Apache Software Foundation > Apache POI
 

Apache POI™ - Component Overview

Apache POI Project Components

The Apache POI project is the master project for developing pure Java ports of file formats based on Microsoft's OLE 2 Compound Document Format. OLE 2 Compound Document Format is used by Microsoft Office Documents, as well as by programs using MFC property sets to serialize their document objects.

Apache POI is also the master project for developing pure Java ports of file formats based on Office Open XML (ooxml). OOXML is part of an ECMA / ISO standardisation effort. This documentation is quite large, but you can normally find the bit you need without too much effort! ECMA-376 standard is here, and is also under the Microsoft OSP.

POIFS for OLE 2 Documents

POIFS is the oldest and most stable part of POI. It is our port of the OLE 2 Compound Document Format to pure Java. It supports both read and write functionality. All of our components for the binary (non-XML) Microsoft Office formats ultimately rely on it by definition. Please see the POIFS project page for more information.

HSSF and XSSF for Excel Documents

HSSF is our port of the Microsoft Excel 97 (-2003) file format (BIFF8) to pure Java. XSSF is our port of the Microsoft Excel XML (2007+) file format (OOXML) to pure Java. SS is a package that provides common support for both formats with a common API. They both support read and write capability. Please see the HSSF+XSSF project page for more information.

HWPF and XWPF for Word Documents

HWPF is our port of the Microsoft Word 97 (-2003) file format to pure Java. It supports read, and limited write capabilities. It also provides simple text extraction support for the older Word 6 and Word 95 formats. Please see the HWPF project page for more information. This component remains in early stages of development. It can already read and write simple files.

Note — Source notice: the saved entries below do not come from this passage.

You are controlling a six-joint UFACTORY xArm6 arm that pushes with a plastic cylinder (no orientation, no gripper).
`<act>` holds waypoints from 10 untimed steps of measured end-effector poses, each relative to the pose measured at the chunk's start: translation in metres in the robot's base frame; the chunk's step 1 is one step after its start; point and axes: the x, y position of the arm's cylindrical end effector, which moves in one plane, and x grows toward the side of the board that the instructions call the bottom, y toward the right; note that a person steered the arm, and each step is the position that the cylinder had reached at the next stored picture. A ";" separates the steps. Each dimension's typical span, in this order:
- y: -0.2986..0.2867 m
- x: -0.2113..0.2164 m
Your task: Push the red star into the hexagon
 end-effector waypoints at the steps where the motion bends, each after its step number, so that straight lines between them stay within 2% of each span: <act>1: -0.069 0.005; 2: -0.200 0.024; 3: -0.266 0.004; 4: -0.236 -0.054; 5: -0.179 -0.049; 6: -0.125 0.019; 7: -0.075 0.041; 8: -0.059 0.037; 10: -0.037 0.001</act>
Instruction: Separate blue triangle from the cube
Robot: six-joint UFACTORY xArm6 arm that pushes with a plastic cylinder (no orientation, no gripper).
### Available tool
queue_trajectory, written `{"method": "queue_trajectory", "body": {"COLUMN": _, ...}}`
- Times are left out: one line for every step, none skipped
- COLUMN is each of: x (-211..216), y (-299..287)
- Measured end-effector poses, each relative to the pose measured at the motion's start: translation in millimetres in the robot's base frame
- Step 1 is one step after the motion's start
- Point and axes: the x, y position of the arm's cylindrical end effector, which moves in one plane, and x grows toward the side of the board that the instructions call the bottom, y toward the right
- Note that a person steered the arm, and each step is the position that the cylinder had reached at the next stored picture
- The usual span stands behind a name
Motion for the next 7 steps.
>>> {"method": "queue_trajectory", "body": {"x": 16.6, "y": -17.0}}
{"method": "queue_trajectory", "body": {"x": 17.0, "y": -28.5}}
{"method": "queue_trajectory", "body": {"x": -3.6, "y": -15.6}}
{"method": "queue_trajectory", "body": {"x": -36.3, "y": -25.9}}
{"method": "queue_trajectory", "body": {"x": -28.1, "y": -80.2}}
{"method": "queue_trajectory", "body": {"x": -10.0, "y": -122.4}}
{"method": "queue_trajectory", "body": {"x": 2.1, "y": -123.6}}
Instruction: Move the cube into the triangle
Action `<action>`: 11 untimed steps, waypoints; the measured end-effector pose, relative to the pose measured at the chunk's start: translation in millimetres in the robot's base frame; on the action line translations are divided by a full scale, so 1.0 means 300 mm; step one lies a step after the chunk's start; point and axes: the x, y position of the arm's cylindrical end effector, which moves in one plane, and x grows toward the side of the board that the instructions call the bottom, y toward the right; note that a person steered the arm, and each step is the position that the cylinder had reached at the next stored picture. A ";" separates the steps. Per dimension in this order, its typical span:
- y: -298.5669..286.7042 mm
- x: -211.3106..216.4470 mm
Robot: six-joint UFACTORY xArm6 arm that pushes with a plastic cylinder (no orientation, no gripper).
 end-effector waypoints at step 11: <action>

We are also working on the XWPF for the WordprocessingML (2007+) format from the OOXML specification. This provides read and write support for simpler files, along with text extraction capabilities.

HSLF and XSLF for PowerPoint Documents

HSLF is our port of the Microsoft PowerPoint 97(-2003) file format to pure Java. It supports read and write capabilities. Please see the HSLF project page for more information.

We are also working on the XSLF for the PresentationML (2007+) format from the OOXML specification.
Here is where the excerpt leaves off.